**Records supplied:**
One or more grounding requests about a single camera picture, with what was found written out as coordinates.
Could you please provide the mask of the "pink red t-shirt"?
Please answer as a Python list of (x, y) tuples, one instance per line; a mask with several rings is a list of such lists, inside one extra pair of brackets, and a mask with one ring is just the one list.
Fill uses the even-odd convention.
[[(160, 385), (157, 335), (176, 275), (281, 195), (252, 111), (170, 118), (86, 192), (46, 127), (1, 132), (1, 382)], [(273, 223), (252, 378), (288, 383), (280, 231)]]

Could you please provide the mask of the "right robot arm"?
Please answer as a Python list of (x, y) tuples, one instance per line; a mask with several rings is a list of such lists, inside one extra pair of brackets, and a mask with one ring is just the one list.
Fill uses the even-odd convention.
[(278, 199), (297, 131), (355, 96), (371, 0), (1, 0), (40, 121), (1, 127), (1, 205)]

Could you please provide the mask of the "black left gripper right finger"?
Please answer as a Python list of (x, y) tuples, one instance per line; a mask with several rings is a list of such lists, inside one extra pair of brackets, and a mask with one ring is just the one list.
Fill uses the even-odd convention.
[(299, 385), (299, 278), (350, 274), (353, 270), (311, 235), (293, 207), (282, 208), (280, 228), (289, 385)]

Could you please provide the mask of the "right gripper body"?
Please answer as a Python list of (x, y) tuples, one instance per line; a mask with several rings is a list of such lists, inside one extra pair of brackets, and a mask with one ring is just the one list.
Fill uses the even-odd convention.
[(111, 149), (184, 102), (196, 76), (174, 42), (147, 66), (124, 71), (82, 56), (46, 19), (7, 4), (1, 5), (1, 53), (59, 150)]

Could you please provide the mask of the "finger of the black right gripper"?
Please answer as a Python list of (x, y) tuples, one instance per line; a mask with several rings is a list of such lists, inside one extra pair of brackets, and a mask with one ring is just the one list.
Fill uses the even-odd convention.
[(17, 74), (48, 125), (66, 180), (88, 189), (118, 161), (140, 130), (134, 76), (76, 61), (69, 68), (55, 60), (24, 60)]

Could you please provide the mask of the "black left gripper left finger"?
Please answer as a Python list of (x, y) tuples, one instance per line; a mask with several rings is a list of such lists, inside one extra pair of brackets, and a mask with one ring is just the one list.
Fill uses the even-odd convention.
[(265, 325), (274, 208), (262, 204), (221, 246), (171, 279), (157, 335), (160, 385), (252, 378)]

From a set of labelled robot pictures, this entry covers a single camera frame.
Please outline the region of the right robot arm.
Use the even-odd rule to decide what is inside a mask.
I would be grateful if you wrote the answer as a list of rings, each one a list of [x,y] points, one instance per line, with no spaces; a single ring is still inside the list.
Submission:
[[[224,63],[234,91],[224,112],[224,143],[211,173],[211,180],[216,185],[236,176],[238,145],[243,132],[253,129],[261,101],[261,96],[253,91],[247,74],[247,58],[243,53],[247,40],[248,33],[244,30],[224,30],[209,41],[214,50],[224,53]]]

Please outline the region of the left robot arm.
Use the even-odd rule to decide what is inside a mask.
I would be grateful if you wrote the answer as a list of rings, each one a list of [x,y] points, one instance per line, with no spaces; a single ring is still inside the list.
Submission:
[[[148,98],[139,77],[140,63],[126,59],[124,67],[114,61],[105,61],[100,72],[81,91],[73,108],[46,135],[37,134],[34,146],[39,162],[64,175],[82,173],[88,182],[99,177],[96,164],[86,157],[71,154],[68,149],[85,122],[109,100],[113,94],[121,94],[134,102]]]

==

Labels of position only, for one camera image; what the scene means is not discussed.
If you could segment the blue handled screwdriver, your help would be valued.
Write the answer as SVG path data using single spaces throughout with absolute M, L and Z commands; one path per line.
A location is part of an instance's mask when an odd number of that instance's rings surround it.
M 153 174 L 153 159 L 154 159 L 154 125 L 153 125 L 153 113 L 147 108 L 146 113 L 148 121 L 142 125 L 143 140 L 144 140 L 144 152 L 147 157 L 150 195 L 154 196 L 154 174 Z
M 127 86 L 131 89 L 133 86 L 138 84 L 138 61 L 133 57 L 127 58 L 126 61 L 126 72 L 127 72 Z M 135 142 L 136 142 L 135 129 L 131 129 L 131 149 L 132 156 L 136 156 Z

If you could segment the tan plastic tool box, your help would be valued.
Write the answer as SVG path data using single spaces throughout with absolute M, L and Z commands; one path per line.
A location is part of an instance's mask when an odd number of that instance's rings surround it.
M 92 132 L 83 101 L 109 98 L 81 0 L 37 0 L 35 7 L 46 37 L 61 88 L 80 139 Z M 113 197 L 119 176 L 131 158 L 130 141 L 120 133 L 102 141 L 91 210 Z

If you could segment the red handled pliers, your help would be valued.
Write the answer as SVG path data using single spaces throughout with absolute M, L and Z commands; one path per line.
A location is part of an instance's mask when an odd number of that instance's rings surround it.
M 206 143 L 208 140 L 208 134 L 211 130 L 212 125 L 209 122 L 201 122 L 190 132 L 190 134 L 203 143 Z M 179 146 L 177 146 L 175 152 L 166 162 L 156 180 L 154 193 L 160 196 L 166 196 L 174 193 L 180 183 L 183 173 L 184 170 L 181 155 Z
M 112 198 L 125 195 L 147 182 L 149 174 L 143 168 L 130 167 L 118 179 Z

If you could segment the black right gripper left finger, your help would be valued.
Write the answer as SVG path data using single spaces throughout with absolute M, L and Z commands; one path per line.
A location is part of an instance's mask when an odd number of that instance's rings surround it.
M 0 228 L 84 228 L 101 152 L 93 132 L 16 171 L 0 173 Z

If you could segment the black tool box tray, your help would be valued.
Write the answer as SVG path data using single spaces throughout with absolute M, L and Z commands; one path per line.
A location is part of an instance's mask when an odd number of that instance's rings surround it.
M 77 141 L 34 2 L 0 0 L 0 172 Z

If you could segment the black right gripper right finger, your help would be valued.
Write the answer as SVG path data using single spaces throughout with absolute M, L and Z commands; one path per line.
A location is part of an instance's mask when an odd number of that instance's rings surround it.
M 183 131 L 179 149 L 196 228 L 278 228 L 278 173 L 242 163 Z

**Work instructions:**
Where a line in the entries holds the word "outline", copy that line.

**Finished task:**
Please outline the region of the right robot arm.
Please outline the region of the left robot arm.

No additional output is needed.